RE: [RFC PATCH 00/20] Intel(R) Resource Director Technology Cache Pseudo-Locking enabling
From: Hindman, Gavin
Date: Mon Jan 15 2018 - 11:23:36 EST
Thanks for the feedback, Thomas.
> -----Original Message-----
> From: linux-kernel-owner@xxxxxxxxxxxxxxx [mailto:linux-kernel-
> owner@xxxxxxxxxxxxxxx] On Behalf Of Thomas Gleixner
> Sent: Sunday, January 14, 2018 2:54 PM
> To: Chatre, Reinette <reinette.chatre@xxxxxxxxx>
> Cc: Yu, Fenghua <fenghua.yu@xxxxxxxxx>; Luck, Tony
> <tony.luck@xxxxxxxxx>; vikas.shivappa@xxxxxxxxxxxxxxx; Hansen, Dave
> <dave.hansen@xxxxxxxxx>; mingo@xxxxxxxxxx; hpa@xxxxxxxxx;
> x86@xxxxxxxxxx; linux-kernel@xxxxxxxxxxxxxxx
> Subject: Re: [RFC PATCH 00/20] Intel(R) Resource Director Technology Cache
> Pseudo-Locking enabling
>
> On Fri, 17 Nov 2017, Reinette Chatre wrote:
>
> Sorry for the delay. You know why :)
>
> > On 11/17/2017 4:48 PM, Thomas Gleixner wrote:
> > > On Mon, 13 Nov 2017, Reinette Chatre wrote:
> > > Did you compare that against the good old cache coloring mechanism,
> > > e.g. palloc ?
> >
>
> > I understand where your question originates. I have not compared
> > against PALLOC for two reasons:
> >
> > 1) PALLOC is not upstream and while inquiring about the status of this
> > work (please see https://github.com/heechul/palloc/issues/4 for
> > details) we learned that one reason for this is that recent Intel
> > processors are not well supported.
>
> So if I understand Heechul correctly then recent CPUs cannot be supported
> easily due to changes in the memory controllers and the cache. I assume the
> latter is related to CAT.
>
> > 2) The most recent kernel supported by PALLOC is v4.4 and also
> > mentioned in the above link there is currently no plan to upstream
> > this work for a less divergent comparison of PALLOC and the more
> > recent RDT/CAT enabling on which Cache Pseudo-Locking is built.
>
> Well, that's not a really good excuse for not trying. You at Intel should be able
> to get to the parameters easy enough :)
>
We can run the comparison, but I'm not sure that I understand the intent - my understanding of Palloc is that it's intended to allow allocation of memory to specific physical memory banks. While that might result in reduced cache-misses since processes are more separated, it's not explicitly intended to reduce cache-misses, and Palloc's benefits would only hold as long as you have few enough processes to be able to dedicate/isolate memory accordingly. Am I misunderstanding the intent/usage of palloc?
> > >> The cache pseudo-locking approach relies on generation-specific
> > >> behavior of processors.

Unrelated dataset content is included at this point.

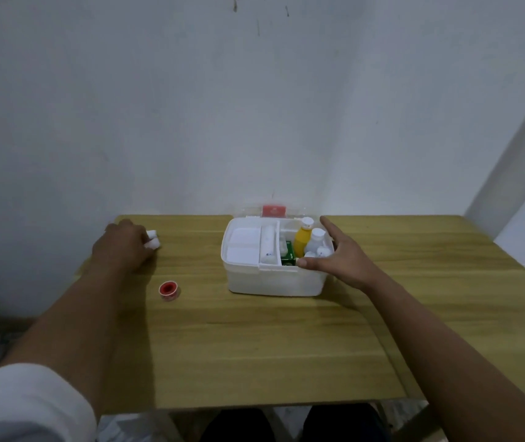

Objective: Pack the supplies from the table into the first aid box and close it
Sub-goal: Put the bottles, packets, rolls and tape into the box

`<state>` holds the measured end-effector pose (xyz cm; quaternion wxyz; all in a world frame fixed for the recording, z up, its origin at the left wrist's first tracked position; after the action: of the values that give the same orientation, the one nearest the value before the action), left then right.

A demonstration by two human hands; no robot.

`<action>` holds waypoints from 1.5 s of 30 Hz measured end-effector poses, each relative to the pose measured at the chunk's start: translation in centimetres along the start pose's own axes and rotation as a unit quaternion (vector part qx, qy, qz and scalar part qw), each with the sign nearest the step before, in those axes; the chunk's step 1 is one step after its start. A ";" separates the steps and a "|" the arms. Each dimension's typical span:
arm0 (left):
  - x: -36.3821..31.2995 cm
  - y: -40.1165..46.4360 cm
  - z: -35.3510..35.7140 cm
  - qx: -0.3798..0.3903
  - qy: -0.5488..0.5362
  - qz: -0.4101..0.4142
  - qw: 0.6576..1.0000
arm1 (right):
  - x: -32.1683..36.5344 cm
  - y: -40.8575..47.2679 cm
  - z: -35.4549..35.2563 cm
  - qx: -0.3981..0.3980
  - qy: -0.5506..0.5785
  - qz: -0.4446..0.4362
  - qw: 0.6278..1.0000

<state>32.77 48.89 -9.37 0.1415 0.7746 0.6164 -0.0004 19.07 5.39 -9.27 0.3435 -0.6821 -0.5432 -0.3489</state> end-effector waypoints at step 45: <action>-22.3 0.8 -3.4 0.028 -0.106 0.157 0.982 | 1.8 -1.4 -0.7 0.000 -0.042 -0.022 0.999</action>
<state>27.60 28.23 -2.06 0.1828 0.8608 0.4685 -0.0779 17.98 5.95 -7.30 0.3128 -0.6839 -0.5721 -0.3273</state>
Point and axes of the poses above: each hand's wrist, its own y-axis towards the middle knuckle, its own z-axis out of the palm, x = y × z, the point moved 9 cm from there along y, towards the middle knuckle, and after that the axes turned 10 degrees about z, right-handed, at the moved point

It may provide benefits on certain
> > >> processor generations, but is not guaranteed to be supported in the
> future.
> > >
> > > Hmm, are you saying that the CAT mechanism might change radically in
> > > the future so that access to cached data in an allocated area which
> > > does not belong to the current executing context wont work anymore?
> >
No, I don't see any scenario in which devices that currently support pseudo-locking would stop working, but until support is architectural support in a current generation of a product line doesn't imply support in a future generation. Certainly we'll make every effort to carry support forward, and would adjust to any changes in CAT support, but we can't account for unforeseen future architectural changes that might block pseudo-locking use-cases on top of CAT.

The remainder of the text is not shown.